### TASK:
Reproduce every entry exactly as given.

### RECORD SET:
........

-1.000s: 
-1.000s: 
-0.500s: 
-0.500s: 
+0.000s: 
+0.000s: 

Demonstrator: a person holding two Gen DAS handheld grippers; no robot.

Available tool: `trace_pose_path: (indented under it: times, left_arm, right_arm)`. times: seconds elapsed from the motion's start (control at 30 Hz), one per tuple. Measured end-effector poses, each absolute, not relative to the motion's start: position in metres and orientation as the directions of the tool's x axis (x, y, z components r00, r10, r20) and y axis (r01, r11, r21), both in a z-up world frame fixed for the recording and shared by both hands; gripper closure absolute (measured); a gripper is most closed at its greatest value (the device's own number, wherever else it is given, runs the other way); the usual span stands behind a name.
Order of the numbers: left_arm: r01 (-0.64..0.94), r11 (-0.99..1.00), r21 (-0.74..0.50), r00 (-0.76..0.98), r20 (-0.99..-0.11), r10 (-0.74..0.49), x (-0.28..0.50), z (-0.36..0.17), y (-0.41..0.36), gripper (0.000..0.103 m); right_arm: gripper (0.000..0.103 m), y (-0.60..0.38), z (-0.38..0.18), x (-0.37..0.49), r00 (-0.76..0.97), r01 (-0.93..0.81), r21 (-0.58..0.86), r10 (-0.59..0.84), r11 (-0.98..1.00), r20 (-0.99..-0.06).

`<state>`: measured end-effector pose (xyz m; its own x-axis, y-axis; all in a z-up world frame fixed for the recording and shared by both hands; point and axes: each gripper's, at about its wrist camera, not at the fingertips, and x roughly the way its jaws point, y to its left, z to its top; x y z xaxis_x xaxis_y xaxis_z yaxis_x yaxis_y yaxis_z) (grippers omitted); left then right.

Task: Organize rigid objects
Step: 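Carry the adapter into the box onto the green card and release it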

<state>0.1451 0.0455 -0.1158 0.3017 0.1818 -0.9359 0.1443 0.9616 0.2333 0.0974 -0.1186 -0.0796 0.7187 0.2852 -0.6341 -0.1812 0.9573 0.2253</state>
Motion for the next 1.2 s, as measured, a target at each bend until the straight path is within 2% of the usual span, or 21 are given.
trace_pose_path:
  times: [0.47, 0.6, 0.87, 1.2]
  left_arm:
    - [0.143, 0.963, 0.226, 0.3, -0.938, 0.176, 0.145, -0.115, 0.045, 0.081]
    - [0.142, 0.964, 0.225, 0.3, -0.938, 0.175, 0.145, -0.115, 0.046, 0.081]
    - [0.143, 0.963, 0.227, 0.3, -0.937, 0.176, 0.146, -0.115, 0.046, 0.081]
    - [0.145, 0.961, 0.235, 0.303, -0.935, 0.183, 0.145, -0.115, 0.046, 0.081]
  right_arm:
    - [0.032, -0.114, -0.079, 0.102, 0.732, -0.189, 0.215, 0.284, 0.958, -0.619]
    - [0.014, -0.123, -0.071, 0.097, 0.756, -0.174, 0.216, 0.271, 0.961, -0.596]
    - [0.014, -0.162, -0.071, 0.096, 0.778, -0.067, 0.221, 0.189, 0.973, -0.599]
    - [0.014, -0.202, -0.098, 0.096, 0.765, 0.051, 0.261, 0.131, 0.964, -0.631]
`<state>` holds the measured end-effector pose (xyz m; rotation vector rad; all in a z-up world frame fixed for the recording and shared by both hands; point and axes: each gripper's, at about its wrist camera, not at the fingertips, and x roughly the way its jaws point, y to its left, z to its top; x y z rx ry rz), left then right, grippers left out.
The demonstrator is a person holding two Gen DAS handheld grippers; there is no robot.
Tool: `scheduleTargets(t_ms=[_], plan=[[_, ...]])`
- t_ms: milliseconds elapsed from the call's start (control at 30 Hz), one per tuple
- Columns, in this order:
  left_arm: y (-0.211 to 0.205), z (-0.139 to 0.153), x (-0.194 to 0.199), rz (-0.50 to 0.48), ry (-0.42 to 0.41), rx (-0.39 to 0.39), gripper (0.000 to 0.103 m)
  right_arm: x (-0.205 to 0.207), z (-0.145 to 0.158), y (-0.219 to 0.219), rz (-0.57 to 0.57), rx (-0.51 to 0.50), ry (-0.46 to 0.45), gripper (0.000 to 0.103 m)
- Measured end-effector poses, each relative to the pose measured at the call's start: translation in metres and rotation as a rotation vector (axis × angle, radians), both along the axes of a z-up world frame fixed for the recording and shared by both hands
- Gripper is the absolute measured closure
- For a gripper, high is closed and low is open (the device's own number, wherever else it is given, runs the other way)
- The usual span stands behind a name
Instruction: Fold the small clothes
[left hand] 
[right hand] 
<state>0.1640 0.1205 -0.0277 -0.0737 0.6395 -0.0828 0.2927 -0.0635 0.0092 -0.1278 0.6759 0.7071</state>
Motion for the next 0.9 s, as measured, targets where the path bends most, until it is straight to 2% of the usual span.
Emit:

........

### SOLUTION:
-1.000s: 
-1.000s: 
-0.500s: 
-0.500s: 
+0.000s: 
+0.000s: 

Demonstrator: a person holding two Gen DAS handheld grippers; no robot.

Available tool: `trace_pose_path: (indented under it: times, left_arm, right_arm)`. times: seconds elapsed from the motion's start (control at 30 Hz), one per tuple. Measured end-effector poses, each absolute, not relative to the motion's start: position in metres and orientation as the directions of the tool's x axis (x, y, z components r00, r10, r20) and y axis (r01, r11, r21), both in a z-up world frame fixed for the recording and shared by both hands; gripper closure absolute (measured); a gripper is most closed at its greatest value (the device's own number, wherever else it is given, runs the other way); the usual span stands behind a name.
Order of the numbers: left_arm: r01 (-0.64..0.94), r11 (-0.99..1.00), r21 (-0.74..0.50), r00 (-0.76..0.98), r20 (-0.99..-0.11), r10 (-0.74..0.49), x (-0.28..0.50), z (-0.36..0.17), y (-0.41..0.36), gripper (0.000..0.103 m); right_arm: gripper (0.000..0.103 m), y (-0.60..0.38), z (-0.38..0.18), x (-0.37..0.49), r00 (-0.76..0.97), r01 (-0.93..0.81), r21 (-0.58..0.86), r10 (-0.59..0.84), r11 (-0.98..1.00), r20 (-0.99..-0.06).

`<state>`: measured end-effector pose (xyz m; its own x-axis, y-axis; all in a z-up world frame fixed for the recording and shared by both hands; point and axes: each gripper's, at about its wrist camera, not at the fingertips, and x roughly the way its jaws point, y to its left, z to its top; x y z xaxis_x xaxis_y xaxis_z yaxis_x yaxis_y yaxis_z) (grippers omitted); left then right.

Task: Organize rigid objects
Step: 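Carry the adapter into the box onto the green card and release it
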
<state>0.1451 0.0455 -0.1158 0.3017 0.1818 -0.9359 0.1443 0.9616 0.2333 0.0974 -0.1186 -0.0796 0.7187 0.2852 -0.6341 -0.1812 0.9573 0.2253</state>
Motion for the next 1.2 s, as measured, a target at each bend until the straight path is within 2% of the usual span, or 21 are given.
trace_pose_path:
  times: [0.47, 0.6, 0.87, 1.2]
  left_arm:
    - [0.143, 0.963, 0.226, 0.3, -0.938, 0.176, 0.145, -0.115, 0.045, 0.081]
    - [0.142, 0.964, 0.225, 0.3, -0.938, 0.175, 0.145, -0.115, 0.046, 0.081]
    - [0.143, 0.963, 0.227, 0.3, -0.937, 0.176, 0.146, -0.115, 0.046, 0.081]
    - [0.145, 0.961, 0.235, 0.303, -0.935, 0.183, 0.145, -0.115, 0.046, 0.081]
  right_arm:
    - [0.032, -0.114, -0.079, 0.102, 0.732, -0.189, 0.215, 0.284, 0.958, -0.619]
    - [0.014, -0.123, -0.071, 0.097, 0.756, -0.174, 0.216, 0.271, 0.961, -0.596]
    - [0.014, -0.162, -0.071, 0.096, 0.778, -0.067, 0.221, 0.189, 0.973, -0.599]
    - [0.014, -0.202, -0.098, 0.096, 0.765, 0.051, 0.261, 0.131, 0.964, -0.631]
`<state>` holds the measured end-effector pose (xyz m; rotation vector rad; all in a z-up world frame fixed for the recording and shared by both hands; point and axes: each gripper's, at about its wrist camera, not at the fingertips, and x roughly the way its jaws point, y to its left, z to its top; x y z rx ry rz), left then right, grippers left out.
The demonstrator is a person holding two Gen DAS handheld grippers; there is no robot.
Tool: `scheduleTargets(t_ms=[_], plan=[[_, ...]])`
- t_ms: milliseconds elapsed from the call's start (control at 30 Hz), one per tuple
- Columns, in this order:
  left_arm: y (-0.211 to 0.205), z (-0.139 to 0.153), x (-0.194 to 0.199), rz (-0.50 to 0.48), ry (-0.42 to 0.41), rx (-0.39 to 0.39), gripper (0.000 to 0.103 m)
  right_arm: x (-0.205 to 0.207), z (-0.145 to 0.158), y (-0.219 to 0.219), rz (-0.57 to 0.57), rx (-0.51 to 0.50), ry (-0.46 to 0.45), gripper (0.000 to 0.103 m)
- Measured end-effector poses, each relative to the pose measured at the call's start: translation in metres and rotation as a rotation vector (axis × angle, radians), both along the axes of a z-up world frame fixed for the recording and shared by both hands
- Gripper is the absolute measured closure
- For a gripper, high is closed and low is open (the device's own number, wherever else it is given, runs the other way)
- The usual span stands behind a name
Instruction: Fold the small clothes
[left hand] 
[right hand] 
<state>0.1640 0.1205 -0.0277 -0.0737 0.6395 -0.0828 0.2927 -0.0635 0.0092 -0.1278 0.6759 0.7071</state>
Motion for the next 0.9 s, as measured, targets where the path bends most, until it is straight to 2% of the usual span.
Emit:

The answer has been given, and the exercise is done.